• _Assigned task_
Only the number is needed. Please count the lines below in which the word "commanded" occurs.

• _Dataset section_
· · · · · · ·
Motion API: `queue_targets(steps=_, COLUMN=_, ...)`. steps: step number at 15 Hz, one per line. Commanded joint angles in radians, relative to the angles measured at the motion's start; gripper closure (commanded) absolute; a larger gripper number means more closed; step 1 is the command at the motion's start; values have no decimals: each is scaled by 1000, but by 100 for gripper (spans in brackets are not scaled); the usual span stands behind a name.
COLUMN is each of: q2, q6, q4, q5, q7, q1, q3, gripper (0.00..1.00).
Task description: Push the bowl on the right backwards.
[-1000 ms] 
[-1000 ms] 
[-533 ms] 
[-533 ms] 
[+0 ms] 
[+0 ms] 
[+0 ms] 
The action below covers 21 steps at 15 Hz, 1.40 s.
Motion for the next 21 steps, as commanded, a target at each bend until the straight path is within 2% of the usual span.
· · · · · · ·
• _Your solution_
2